What the exercise asks
Where the material below has a line containing "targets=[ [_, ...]", start repeating exactly, and keep going through the line containing "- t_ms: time", with no other lines.

-- Data shown follows --

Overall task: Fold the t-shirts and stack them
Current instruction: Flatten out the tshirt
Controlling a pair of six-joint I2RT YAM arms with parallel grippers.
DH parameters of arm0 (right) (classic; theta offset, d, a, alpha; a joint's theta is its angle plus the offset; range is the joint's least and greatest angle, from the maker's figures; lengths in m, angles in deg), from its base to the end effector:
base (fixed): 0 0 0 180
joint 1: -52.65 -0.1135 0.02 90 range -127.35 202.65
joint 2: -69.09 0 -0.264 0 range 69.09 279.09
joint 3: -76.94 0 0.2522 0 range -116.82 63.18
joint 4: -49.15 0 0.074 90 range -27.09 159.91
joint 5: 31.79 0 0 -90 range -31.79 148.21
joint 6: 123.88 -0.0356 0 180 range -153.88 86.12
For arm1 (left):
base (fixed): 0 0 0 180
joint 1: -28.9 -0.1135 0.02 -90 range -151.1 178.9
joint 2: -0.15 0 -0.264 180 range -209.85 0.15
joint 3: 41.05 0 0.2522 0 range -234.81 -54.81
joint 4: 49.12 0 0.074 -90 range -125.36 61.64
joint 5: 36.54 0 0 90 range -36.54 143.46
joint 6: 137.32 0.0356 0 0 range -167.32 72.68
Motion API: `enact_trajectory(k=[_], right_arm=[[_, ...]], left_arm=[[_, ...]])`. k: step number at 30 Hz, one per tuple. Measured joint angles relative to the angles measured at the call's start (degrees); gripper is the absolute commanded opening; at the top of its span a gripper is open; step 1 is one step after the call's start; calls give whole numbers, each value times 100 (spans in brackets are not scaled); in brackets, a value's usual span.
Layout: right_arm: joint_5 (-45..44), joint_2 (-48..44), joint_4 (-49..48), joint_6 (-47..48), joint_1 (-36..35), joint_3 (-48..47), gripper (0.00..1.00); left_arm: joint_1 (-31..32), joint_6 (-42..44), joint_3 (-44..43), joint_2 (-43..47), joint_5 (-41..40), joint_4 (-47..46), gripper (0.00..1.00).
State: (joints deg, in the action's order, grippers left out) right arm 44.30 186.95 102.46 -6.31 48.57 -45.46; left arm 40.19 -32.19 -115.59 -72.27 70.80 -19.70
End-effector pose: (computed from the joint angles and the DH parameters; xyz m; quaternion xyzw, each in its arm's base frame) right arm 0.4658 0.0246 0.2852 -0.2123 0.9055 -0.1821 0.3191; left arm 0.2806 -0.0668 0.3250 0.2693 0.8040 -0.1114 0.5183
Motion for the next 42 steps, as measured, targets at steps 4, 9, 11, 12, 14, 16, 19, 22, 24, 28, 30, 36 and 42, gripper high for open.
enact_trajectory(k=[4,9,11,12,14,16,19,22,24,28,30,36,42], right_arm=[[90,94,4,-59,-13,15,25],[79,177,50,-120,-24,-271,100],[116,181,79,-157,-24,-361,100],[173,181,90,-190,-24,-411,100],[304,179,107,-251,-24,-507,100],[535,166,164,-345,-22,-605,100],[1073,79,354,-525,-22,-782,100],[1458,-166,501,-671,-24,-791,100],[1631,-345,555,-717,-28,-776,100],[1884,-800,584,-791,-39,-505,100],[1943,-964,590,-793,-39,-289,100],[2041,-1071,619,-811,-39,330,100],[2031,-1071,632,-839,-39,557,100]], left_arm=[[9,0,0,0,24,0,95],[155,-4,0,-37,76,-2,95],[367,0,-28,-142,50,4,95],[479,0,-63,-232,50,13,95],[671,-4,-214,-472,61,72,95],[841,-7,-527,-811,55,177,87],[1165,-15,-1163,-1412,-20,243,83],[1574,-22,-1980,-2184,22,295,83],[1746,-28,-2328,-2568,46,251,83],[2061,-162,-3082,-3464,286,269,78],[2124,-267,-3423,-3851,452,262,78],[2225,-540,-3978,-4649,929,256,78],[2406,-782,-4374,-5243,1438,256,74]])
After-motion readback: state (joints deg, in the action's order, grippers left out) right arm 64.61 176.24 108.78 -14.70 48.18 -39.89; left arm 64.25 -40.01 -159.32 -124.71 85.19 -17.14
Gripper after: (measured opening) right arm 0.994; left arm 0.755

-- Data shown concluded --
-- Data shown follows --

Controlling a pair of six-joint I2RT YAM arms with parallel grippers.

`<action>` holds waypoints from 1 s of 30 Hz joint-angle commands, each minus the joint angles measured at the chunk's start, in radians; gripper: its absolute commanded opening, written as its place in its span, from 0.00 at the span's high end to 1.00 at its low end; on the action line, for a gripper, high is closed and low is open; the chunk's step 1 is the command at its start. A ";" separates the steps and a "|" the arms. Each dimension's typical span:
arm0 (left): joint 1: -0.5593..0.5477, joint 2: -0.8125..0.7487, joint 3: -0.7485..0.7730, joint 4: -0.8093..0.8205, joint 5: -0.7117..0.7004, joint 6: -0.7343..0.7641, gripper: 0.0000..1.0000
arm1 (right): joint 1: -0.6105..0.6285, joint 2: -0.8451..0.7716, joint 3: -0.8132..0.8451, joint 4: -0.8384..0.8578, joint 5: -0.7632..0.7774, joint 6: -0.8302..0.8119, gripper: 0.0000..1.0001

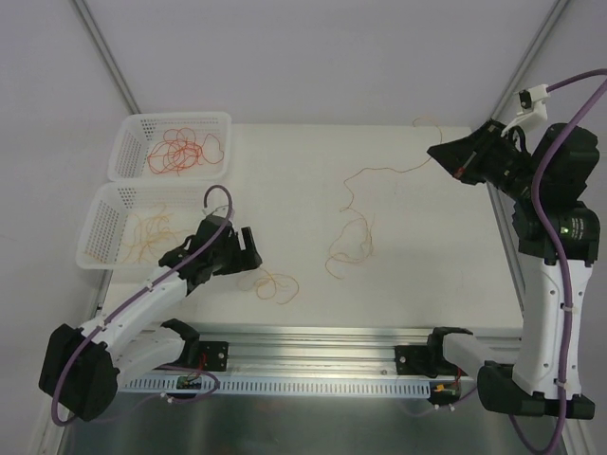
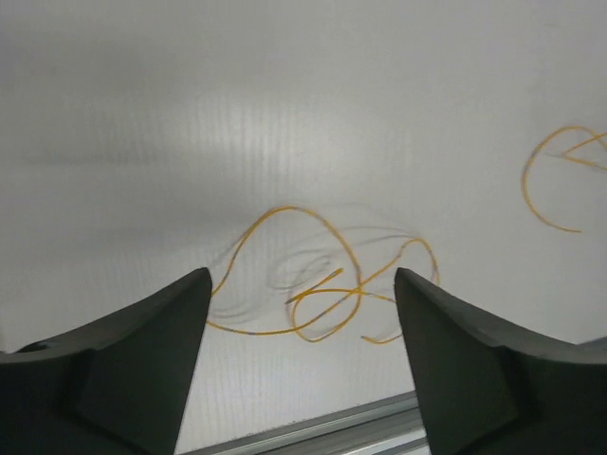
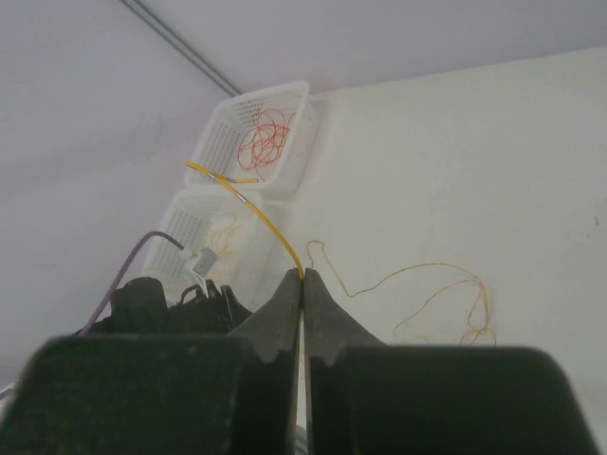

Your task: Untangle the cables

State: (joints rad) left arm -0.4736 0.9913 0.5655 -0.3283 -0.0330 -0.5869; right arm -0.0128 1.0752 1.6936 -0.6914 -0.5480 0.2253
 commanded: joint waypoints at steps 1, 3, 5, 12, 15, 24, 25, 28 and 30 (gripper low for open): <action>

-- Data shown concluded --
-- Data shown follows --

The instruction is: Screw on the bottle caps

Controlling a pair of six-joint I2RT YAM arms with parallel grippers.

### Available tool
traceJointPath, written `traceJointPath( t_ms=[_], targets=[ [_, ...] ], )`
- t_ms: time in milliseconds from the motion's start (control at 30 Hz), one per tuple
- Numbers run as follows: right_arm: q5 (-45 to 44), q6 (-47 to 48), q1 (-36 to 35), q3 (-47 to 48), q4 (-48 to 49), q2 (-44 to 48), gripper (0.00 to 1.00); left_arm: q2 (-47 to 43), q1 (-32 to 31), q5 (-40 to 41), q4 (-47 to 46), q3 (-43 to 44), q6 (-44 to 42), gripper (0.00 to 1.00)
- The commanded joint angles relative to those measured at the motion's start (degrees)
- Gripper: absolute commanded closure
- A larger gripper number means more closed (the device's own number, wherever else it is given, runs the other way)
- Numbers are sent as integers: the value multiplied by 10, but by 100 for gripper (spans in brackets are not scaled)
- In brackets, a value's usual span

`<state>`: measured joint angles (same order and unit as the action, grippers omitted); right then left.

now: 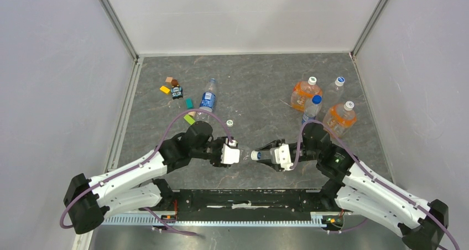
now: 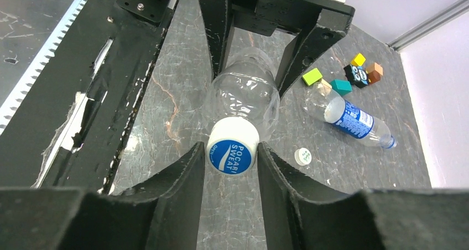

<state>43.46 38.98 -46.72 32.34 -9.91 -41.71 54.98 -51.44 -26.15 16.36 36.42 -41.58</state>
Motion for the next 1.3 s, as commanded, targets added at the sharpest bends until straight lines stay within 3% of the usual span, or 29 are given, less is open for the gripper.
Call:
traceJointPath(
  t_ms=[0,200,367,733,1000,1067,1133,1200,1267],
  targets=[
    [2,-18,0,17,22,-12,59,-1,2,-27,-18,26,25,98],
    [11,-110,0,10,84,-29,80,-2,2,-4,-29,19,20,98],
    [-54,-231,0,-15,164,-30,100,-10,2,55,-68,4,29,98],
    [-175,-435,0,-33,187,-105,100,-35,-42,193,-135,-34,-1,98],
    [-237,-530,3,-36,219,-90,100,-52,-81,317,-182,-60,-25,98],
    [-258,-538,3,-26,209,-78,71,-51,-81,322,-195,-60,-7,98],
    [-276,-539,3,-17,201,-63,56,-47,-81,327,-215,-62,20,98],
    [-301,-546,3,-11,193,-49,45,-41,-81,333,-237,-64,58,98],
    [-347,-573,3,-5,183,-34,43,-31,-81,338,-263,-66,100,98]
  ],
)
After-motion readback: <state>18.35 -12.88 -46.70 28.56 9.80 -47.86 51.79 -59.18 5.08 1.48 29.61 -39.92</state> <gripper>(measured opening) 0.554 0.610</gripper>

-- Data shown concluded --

Written reply
traceJointPath, written `traceJointPath( t_ms=[_], targets=[ [_, ...] ], )`
- t_ms: time in milliseconds from the motion's start (control at 30 Hz), one per tuple

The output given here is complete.